In a country whose economy has been ravaged by fourteen years of civil war, Firestone's employees don't have a choice but to comply. With Liberia's 85 percent unemployment rate, there will always be someone desperate enough to take their place.
The 650-tree daily quota policy has led many of Firestone's more than 4,000 employees to enlist their children and wives as workers to ensure that they meet their target. But these extra workers aren't paid any extra. And the children whose families depend on their labor for survival never have the opportunity to go to school.

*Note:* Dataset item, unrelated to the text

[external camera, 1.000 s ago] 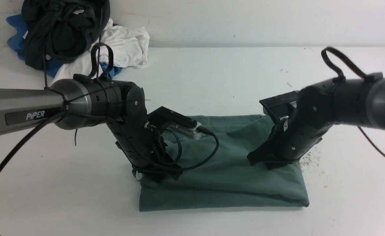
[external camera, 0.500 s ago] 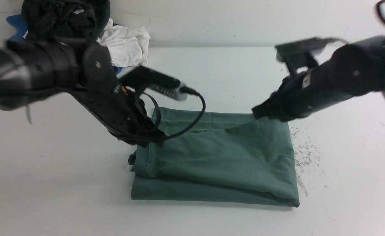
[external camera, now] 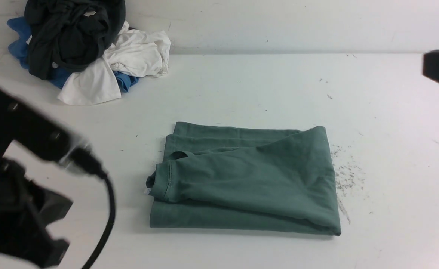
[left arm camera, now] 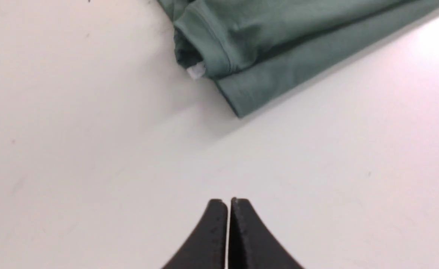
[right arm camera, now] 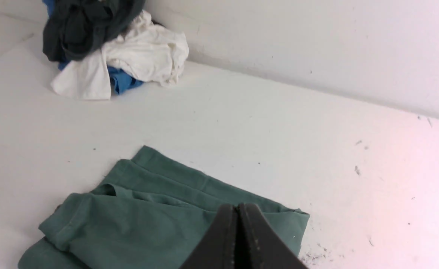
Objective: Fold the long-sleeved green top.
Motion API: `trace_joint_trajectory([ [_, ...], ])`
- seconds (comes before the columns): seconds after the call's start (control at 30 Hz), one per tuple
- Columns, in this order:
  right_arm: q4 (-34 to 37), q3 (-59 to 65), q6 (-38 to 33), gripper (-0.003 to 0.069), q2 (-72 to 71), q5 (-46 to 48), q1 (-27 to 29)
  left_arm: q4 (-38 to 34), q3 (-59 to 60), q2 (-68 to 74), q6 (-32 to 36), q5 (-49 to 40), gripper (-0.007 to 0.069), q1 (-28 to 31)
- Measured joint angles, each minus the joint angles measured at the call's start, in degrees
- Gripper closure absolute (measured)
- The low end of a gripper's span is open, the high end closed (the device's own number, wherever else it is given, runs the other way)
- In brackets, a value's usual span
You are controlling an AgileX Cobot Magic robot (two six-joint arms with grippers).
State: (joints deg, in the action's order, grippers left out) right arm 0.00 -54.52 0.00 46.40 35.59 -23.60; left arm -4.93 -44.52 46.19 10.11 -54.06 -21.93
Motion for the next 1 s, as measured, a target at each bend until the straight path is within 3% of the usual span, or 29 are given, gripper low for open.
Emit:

Firestone, which is owned by Bridgestone, a Japanese company, but has headquarters in Nashville, Tennessee, also has been accused by the Liberian Environmental Protection Agency of dumping toxic waste into the river that feeds into the community's water supply. The workers, including children, are also exposed to harmful chemicals and pesticides in the production of rubber, which is hazardous to their health. But since the medical services Firestone offers are not accessible to those without birth certificates and clinic hours are limited, employees often do not receive the medical attention they need.
Emira Woods, co-director of Foreign Policy in Focus at the Institute for Policy Studies in Washington, DC, blames not only Bridgestone Firestone but the National Football League for giving the company the platform of a pinnacle event in American sports from which to reach the hearts and pocketbooks of the American people. "It is irresponsible for the NFL to use their marquee event to create a showcase for a company that for eighty-two years has exploited the people of Liberia," she said. "Bridgestone Firestone has based their profits on child labor and the destruction of the environment. They should be reprimanded not elevated."
But Peter Murray, the NFL's senior vice president of partnership marketing and sales, disagrees. In a statement, Murray said he's "pleased" with the company's sponsorship of the halftime show and involvement in the NFL Experience and Pro Bowl events. "By teaming with a global leader like Bridgestone, we can make America's favorite event even more powerful."
What Murray and many Americans might not know is that this "global leader" won the "Public Eye Global Award" in 2007 for worst global corporation for its use of child labor and abuse of the environment. The award was given by Pro Natura, the Swiss branch of Friends of the Earth and another Swiss group, the Berne Declaration, at a ceremony that coincided with last year's World Economic Forum in Davos.
Yet to say that Murray was unaware of the abuses committed by Bridgestone Firestone would be inaccurate. In fact, Bama Athreya, executive director of the International Labor Rights Forum, sent Murray a letter in October outlining the company's practices. Murray responded in a letter to Athreya that Bridgestone "assured" the NFL "that it remains committed to improving the lives of its workers and their communities in Liberia."
But if Bridgestone Firestone is so committed to improving the lives of Liberian workers, why did it take three strikes over the course of eleven months, new elections for union leaders and pressure from African and US organizations like the United Steelworkers for the company to make changes? Even after workers held the first free election in the plantation's history, Firestone refused to negotiate with the union until Liberia's Supreme Court ruled December 21 that the elections were legitimate.
Instead of using Super Bowl marketing tactics to clean up its image, Woods, of the Institute for Policy Studies, said that Bridgestone Firestone could be doing the right thing on the ground in Liberia: "Cleaning up the riverways from toxic-waste dumping, paying adequate wages, removing the quota system--all of these things can be done for a whole lot less than the millions they're spending on the halftime show."